Task item |
Please output the listing exactly as it stands, but omit any images.

┄┄┄┄┄┄

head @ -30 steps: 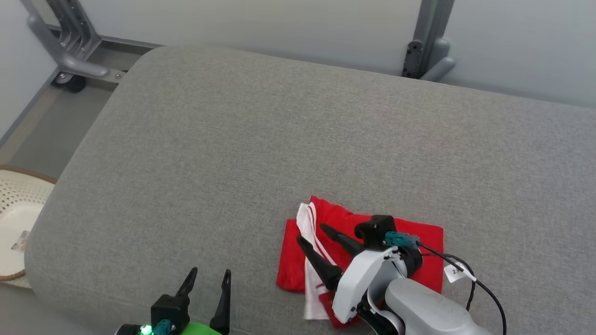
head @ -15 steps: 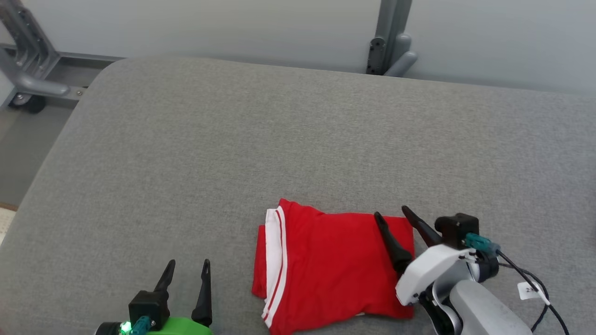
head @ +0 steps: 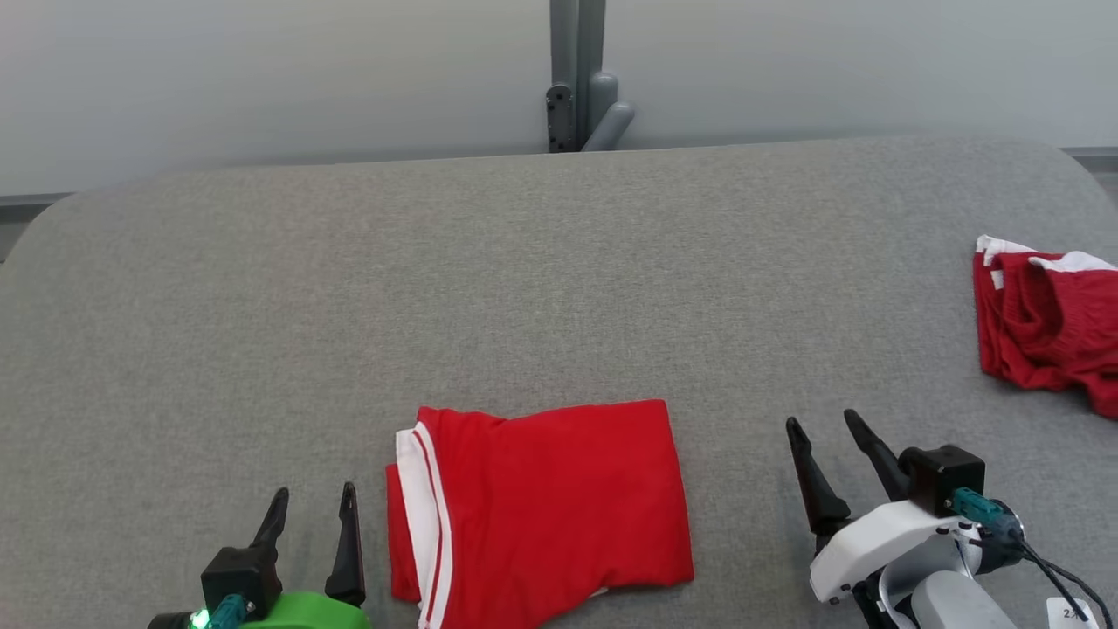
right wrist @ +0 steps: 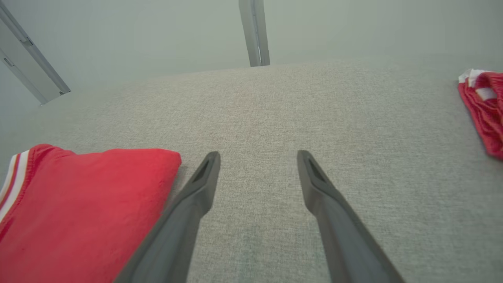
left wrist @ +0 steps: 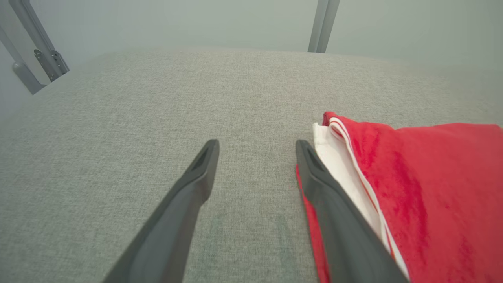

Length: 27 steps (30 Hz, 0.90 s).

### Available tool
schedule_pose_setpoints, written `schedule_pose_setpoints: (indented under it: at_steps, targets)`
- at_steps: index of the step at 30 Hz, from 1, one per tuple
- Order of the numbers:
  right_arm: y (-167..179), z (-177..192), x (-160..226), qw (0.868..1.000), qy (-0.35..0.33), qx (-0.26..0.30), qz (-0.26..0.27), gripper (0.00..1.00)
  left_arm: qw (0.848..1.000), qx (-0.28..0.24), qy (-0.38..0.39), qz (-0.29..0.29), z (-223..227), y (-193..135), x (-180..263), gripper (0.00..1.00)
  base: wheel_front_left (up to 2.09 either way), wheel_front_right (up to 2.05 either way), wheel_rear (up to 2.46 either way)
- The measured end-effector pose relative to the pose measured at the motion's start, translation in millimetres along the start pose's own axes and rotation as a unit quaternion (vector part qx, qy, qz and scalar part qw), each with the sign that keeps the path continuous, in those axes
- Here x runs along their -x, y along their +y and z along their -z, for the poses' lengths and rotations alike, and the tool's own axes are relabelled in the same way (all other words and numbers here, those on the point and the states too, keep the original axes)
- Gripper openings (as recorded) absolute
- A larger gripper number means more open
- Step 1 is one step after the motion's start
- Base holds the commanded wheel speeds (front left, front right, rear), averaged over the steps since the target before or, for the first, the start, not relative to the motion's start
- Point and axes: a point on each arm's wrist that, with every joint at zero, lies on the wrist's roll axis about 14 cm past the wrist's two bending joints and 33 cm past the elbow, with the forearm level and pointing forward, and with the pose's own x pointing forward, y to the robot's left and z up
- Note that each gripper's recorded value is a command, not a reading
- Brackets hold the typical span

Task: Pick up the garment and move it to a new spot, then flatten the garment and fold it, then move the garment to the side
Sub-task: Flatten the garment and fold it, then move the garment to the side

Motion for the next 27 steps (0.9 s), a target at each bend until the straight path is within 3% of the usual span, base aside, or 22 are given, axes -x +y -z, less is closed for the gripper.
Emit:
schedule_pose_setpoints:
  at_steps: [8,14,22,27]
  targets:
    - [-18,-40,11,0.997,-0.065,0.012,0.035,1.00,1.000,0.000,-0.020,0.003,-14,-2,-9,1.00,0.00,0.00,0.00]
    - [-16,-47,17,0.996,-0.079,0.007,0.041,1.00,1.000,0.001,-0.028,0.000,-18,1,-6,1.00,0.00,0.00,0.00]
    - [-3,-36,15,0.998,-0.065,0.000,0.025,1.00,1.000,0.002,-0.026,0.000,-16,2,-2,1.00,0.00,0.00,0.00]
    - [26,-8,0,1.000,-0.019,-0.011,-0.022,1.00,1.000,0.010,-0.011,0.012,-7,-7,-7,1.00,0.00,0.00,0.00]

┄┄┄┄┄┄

Solution below |
head @ -30 steps: 
head @ -15 steps: 
head @ +0 steps: 
right wrist @ +0 steps: 
left wrist @ +0 steps: 

Length: 27 steps (30 Hz, 0.90 s).

### Available tool
schedule_pose_setpoints, written `schedule_pose_setpoints: (indented under it: at_steps, targets)`
- at_steps: index of the step at 30 Hz, from 1, one per tuple
- Order of the numbers:
  right_arm: y (-167..179), z (-177..192), x (-160..226), qw (0.868..1.000), qy (-0.35..0.33), qx (-0.26..0.30), qz (-0.26..0.27), gripper (0.00..1.00)
  left_arm: qw (0.848..1.000), qx (-0.28..0.24), qy (-0.38..0.39), qz (-0.29..0.29), z (-223..227), y (-193..135), x (-180..263), gripper (0.00..1.00)
  base: wheel_front_left (up to 2.09 either way), wheel_front_right (up to 2.05 either way), wheel_rear (up to 2.46 either way)
- The measured end-effector pose relative to the pose measured at the motion's start, translation in millimetres along the start pose's own axes and rotation as a unit quaternion (vector part qx, qy, qz and scalar part qw), each with the sign that keeps the path continuous, in those axes
- Here x runs along their -x, y along their +y and z along their -z, for the poses' lengths and rotations alike, and the tool's own axes are relabelled in the same way (all other words and numbers here, those on the point and the states too, keep the original axes)
- Gripper openings (as recorded) absolute
- A larger gripper number means more open
- Step 1 is one step after the motion's start
- Base holds the commanded wheel speeds (front left, front right, rear), averaged over the steps since the target before or, for the first, the start, not relative to the motion's start
- Point and axes: a point on each arm's wrist that, with every joint at zero, lies on the wrist's roll axis about 14 cm past the wrist's two bending joints and 33 cm past the elbow, with the forearm level and pointing forward, and with the pose's own x pointing forward, y to the robot's left and z up
- Note that each gripper's recorded value is a command, not a reading
- Brackets hold the typical span

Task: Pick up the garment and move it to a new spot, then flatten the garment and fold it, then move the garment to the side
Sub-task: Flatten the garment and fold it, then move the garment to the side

Motion for the next 27 steps (0.9 s), a target at each bend until the straight path is within 3% of the usual span, base aside, or 22 are given, axes -x +y -z, less is closed for the gripper.
Emit:
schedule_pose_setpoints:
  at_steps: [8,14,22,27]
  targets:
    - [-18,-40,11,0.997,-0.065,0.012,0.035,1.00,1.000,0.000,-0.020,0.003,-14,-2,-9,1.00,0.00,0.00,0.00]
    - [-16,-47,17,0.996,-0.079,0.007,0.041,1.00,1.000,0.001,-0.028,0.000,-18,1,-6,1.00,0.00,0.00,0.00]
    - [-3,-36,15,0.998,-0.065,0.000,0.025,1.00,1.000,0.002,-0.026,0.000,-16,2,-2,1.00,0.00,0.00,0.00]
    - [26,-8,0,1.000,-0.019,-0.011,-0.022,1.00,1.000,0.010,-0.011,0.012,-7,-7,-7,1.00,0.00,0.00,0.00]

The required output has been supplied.